Action item:
Nothing outside the range below should be printed. Output exactly the lines from the line with "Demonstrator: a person" to the line with "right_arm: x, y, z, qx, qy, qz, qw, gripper", both included.
/---
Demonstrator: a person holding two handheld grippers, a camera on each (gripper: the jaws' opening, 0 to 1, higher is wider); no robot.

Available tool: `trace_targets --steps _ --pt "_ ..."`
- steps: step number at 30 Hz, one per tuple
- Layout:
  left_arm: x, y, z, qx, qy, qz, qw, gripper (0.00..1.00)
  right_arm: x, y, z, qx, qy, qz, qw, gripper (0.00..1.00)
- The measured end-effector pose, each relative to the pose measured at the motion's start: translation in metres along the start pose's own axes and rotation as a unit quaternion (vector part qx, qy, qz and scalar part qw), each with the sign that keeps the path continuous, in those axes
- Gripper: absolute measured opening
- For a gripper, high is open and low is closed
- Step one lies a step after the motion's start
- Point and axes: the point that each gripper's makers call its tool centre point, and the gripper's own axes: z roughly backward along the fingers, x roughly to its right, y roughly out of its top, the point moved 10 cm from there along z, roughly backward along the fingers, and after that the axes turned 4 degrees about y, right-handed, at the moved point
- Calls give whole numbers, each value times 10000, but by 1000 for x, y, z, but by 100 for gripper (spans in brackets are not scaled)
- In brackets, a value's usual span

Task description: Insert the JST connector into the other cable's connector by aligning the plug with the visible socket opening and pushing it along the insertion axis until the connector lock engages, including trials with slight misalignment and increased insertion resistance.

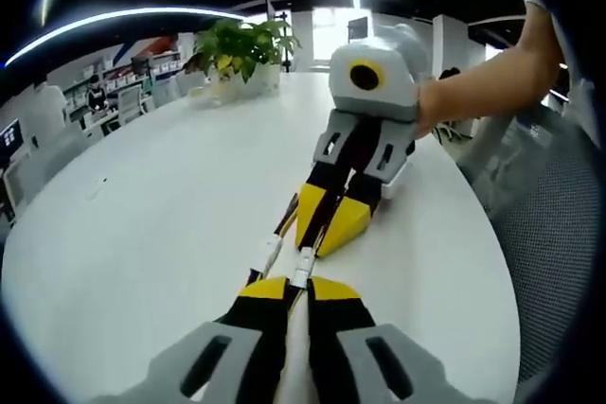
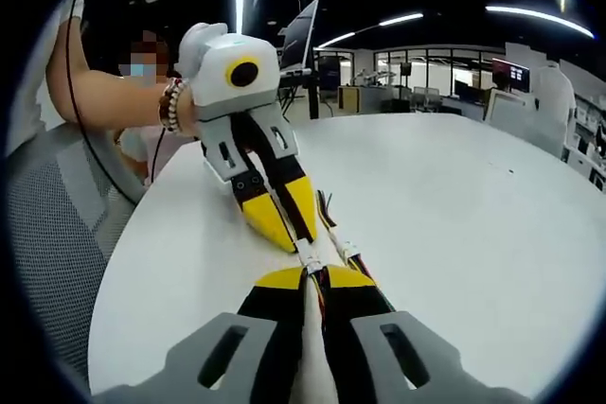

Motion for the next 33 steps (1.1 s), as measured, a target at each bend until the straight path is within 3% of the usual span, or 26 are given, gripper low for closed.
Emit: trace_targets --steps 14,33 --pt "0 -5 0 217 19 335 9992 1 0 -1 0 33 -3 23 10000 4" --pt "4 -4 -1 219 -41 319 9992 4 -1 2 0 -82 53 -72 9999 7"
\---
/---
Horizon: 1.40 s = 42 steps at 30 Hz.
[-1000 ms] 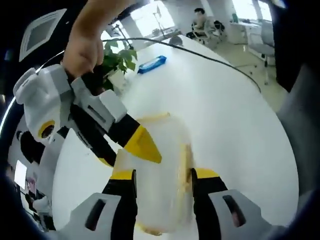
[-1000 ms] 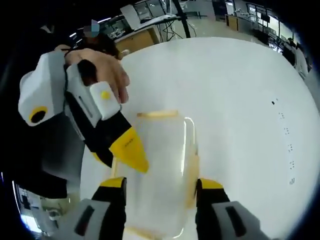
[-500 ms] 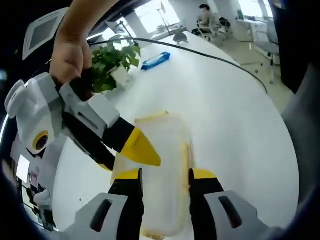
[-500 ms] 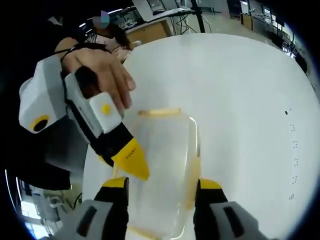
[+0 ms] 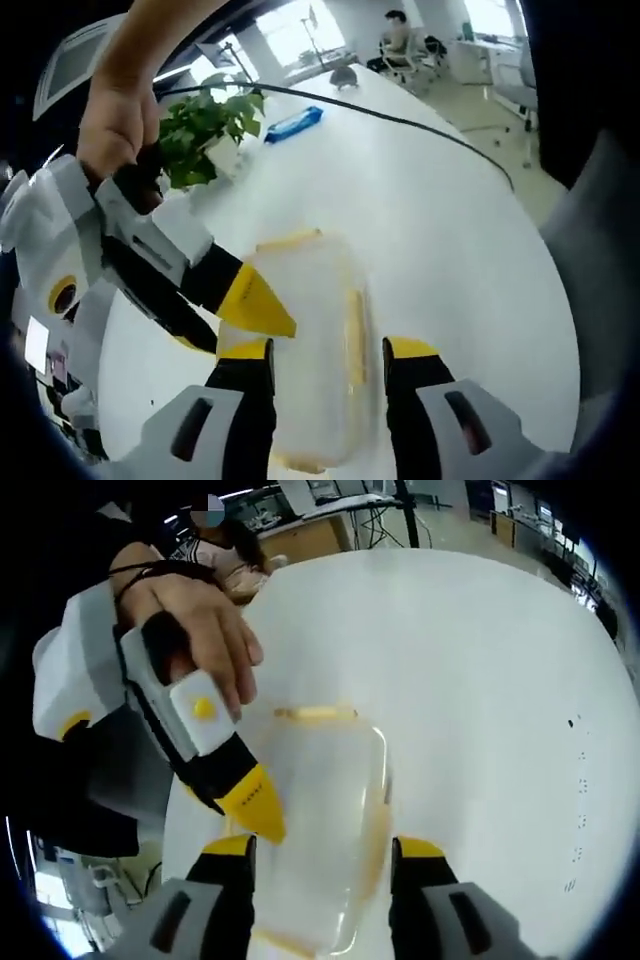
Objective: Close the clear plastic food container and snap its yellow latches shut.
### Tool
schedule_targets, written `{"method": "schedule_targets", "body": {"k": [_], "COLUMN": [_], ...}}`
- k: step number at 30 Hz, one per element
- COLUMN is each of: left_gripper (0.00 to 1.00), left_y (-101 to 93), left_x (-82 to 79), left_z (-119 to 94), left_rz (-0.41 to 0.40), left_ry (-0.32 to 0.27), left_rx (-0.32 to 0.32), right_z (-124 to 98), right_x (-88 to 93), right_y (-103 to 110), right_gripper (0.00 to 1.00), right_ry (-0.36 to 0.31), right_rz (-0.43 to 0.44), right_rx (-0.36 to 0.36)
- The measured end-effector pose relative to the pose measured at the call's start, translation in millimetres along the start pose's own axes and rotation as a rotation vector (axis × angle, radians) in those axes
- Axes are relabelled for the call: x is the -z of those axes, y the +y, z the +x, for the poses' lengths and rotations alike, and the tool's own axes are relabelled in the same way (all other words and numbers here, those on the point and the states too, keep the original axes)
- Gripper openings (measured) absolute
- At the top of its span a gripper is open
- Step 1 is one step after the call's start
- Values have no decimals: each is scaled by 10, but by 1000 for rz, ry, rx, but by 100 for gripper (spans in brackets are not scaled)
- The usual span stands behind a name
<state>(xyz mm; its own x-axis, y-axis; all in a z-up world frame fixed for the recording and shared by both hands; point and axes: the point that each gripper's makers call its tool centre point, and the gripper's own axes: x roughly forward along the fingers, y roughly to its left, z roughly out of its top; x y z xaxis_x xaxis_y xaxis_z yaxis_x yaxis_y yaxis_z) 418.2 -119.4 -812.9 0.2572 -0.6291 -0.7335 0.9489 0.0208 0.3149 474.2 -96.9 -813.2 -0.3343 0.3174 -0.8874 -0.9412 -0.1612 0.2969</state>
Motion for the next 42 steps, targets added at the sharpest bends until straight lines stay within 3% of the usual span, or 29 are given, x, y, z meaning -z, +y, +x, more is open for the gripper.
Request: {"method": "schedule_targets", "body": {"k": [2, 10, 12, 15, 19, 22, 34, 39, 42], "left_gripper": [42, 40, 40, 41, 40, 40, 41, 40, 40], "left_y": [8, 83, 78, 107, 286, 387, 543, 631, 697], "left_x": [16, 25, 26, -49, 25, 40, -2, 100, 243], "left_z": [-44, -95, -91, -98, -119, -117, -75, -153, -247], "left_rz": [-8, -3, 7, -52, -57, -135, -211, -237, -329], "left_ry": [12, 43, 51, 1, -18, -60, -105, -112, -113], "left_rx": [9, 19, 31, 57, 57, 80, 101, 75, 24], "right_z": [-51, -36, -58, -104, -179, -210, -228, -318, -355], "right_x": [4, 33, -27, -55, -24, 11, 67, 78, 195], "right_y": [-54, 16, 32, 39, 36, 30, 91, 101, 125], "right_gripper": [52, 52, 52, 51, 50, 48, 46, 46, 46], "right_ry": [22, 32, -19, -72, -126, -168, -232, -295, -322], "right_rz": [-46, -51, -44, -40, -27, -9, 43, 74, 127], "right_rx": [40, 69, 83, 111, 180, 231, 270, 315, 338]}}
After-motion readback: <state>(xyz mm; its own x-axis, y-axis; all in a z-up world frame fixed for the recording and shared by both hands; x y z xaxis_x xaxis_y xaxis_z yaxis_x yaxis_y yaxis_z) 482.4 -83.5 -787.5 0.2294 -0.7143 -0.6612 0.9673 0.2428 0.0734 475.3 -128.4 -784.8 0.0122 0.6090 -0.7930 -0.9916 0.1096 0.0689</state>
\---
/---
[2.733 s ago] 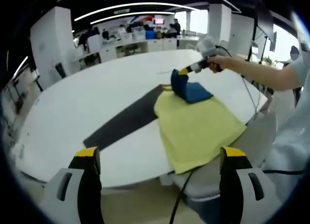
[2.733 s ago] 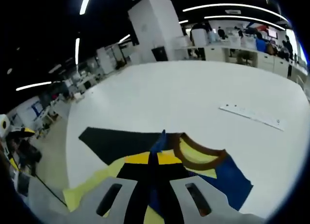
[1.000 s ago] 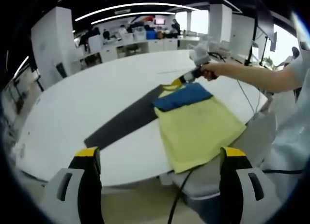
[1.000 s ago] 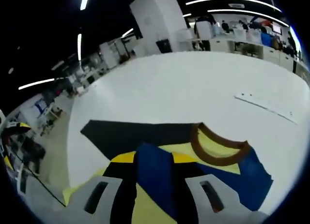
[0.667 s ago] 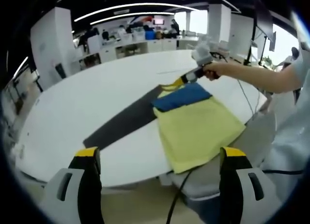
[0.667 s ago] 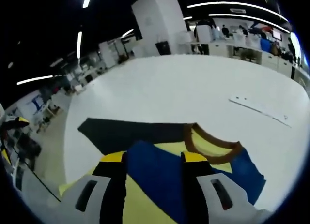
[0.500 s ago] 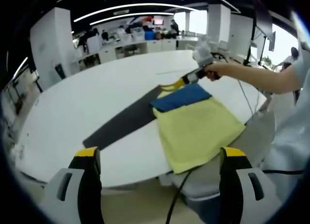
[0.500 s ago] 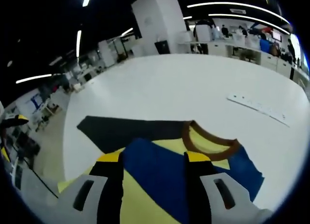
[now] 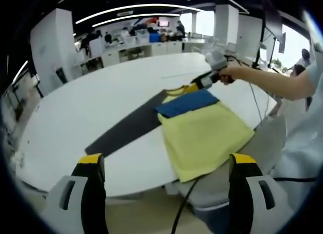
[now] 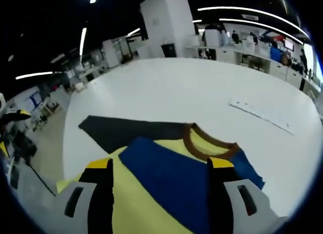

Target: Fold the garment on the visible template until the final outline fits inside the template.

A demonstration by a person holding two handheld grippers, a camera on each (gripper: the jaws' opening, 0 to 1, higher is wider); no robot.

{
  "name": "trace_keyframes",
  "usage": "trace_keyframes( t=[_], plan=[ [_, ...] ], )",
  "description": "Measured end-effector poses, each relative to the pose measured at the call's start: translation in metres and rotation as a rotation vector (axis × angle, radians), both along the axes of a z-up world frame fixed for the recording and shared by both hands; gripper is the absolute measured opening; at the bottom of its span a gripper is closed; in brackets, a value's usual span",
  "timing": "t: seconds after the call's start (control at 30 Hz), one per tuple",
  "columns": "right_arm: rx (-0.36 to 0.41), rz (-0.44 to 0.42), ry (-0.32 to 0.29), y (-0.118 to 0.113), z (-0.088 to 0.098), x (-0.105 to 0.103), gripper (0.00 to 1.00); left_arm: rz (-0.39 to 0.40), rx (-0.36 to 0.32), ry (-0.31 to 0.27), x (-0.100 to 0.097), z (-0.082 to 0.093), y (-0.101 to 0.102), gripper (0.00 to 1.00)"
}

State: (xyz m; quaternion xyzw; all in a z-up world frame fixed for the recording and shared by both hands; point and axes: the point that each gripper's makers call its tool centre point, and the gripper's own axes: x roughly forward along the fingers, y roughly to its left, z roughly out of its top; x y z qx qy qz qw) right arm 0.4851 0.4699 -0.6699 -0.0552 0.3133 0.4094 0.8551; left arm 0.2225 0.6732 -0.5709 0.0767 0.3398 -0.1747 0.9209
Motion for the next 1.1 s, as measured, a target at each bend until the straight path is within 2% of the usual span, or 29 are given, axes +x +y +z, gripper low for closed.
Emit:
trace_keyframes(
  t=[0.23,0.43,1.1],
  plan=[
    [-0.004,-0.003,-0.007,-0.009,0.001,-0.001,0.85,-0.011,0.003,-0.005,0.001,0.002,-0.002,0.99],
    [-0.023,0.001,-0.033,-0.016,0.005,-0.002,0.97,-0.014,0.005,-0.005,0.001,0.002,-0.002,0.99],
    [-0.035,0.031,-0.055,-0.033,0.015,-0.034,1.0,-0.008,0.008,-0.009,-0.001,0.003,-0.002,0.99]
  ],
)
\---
Written solution:
Demonstrator: a person holding two handheld grippers, a camera on each (gripper: the jaws' opening, 0 to 1, higher is wider); no robot.

Available tool: `trace_targets --steps _ --pt "_ ..."`
- steps: step number at 30 Hz, one per tuple
- Layout:
  left_arm: x, y, z, qx, qy, qz, qw, gripper (0.00..1.00)
  right_arm: x, y, z, qx, qy, qz, qw, gripper (0.00..1.00)

This answer is complete.